Convert to pdqr-function

Convert some function to be a proper pdqr-function of specific class, i.e. a function describing distribution with finite support and finite values of probability/density.

as_p(f, ...)

# S3 method for default
as_p(f, support = NULL, ..., n_grid = 10001)

# S3 method for pdqr
as_p(f, ...)

as_d(f, ...)

# S3 method for default
as_d(f, support = NULL, ..., n_grid = 10001)

# S3 method for pdqr
as_d(f, ...)

as_q(f, ...)

# S3 method for default
as_q(f, support = NULL, ..., n_grid = 10001)

# S3 method for pdqr
as_q(f, ...)

as_r(f, ...)

# S3 method for default
as_r(f, support = NULL, ..., n_grid = 10001,
  n_sample = 10000, args_new = list())

# S3 method for pdqr
as_r(f, ...)

Arguments

f	Appropriate function to be converted (see Details).
...	Extra arguments to `f`.
support	Numeric vector with two increasing elements describing desired support of output. If `NULL` or any its value is `NA`, detection is done using specific algorithms (see Details).
n_grid	Number of grid points at which `f` will be evaluated (see Details). Bigger values lead to better approximation precision, but worse memory usage and evaluation speed (direct and in `summ_*()` functions).
n_sample	Number of points to sample from `f` inside `as_r()`.
args_new	List of extra arguments for `new_d()` to control `density()` inside `as_r()`.

Value

A pdqr-function of corresponding class.

Details

General purpose of as_*() functions is to create a proper pdqr-function of desired class from input which doesn't satisfy these conditions. Here is described sequence of steps which are taken to achieve that goal.
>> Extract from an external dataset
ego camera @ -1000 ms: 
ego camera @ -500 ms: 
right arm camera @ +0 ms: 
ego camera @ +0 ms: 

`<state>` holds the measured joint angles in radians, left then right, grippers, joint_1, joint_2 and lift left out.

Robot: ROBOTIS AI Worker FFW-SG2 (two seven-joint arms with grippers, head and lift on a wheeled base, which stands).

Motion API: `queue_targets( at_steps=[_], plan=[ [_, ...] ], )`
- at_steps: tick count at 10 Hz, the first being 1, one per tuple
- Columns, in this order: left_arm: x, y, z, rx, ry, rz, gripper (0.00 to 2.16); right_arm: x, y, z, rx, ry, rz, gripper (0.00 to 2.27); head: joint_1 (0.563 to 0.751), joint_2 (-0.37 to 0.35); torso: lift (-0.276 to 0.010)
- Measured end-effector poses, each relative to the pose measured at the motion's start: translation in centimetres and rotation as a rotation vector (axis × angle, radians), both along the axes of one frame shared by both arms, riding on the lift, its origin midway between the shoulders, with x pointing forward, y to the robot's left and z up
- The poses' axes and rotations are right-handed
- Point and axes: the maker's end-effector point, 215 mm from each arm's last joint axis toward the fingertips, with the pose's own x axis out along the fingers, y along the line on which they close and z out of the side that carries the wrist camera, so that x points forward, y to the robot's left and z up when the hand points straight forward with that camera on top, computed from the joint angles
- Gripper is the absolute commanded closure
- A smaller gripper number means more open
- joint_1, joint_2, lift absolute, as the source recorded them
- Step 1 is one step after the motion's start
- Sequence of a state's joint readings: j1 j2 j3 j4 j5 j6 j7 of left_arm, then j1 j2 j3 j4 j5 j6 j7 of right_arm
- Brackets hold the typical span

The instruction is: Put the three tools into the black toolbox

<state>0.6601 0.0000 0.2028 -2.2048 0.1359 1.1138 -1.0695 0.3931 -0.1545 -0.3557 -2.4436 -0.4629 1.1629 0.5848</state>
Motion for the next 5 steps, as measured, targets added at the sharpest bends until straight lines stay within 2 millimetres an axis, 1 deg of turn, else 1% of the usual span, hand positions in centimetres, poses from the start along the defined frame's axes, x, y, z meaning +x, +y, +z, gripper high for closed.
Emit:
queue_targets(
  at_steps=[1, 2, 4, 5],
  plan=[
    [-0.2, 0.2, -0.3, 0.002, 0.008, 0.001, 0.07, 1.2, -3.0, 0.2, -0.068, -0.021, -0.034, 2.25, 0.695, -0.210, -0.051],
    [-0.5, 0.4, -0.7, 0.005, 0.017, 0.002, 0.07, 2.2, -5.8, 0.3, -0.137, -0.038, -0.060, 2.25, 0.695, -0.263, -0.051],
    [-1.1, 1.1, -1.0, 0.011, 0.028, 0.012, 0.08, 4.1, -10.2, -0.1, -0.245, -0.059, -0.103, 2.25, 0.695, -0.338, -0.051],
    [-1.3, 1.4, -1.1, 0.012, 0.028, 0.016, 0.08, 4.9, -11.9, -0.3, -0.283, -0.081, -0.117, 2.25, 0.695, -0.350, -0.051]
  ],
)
If f is already a pdqr-function, as_*() functions properly update it to have specific class. They take input's "x_tbl" metadata and type to use with corresponding new_*() function. For example, as_p(f) in case of pdqr-function f is essentially the same as new_p(x = meta_x_tbl(f), type = meta_type(f)).

If f is a function describing "honored" distribution, it is detected and output is created in predefined way taking into account extra arguments in .... For more details see "Honored distributions" section.

If f is some other unknown function, as_*() functions use heuristics for approximating input distribution with a "proper" pdqr-function. Outputs of as_*() can be only pdqr-functions of type "continuous" (because of issues with support detection). It is assumed that f returns values appropriate for desired output class of as_*() function and output type "continuous". For example, input for as_p() should return values of some continuous cumulative distribution function (monotonically non-increasing values from 0 to 1). To manually create function of type "discrete", supply data frame input describing it to appropriate new_*() function.

General algorithm of how as_*() functions work for unknown function is as follows:

Detect support. See "Support detection" section for more details.
Create data frame input for new_*(). The exact process differs:
- In as_p() equidistant grid of n_grid points is created inside detected support. After that, input's values at the grid is taken as reference points of cumulative distribution function used to approximate density at that same grid. This method showed to work more reliably in case density goes to infinity. That grid and density values are used as "x" and "y" columns of data frame input for new_p().
- In as_d() "x" column of data frame is the same equidistant grid is taken as in as_p(). "y" column is taken as input's values at this grid after possibly imputing infinity values. This imputation is done by taking maximum from left and right linear extrapolations on mentioned grid.
- In as_q(), at first inverse of input f function is computed on [0; 1] interval. It is done by approximating it with piecewise-linear function on [0; 1] equidistant grid with n_grid points, imputing infinity values (which ensures finite support), and computing inverse of approximation. This inverse of f is used to create data frame input with as_p().
- In as_r() at first d-function with new_d() is created based on the same sample used for support detection and extra arguments supplied as list in args_new argument. In other words, density estimation is done based on sample, generated from input f. After that, its values are used to create data frame with as_d().
Use appropriate new_*() function with data frame from previous step and type = "continuous". This step implies that all tails outside detected support are trimmed and data frame is normalized to represent proper piecewise-linear density.

Honored distributions

For efficient workflow, some commonly used distributions are recognized as special ("honored"). Those receive different treatment in as_*() functions.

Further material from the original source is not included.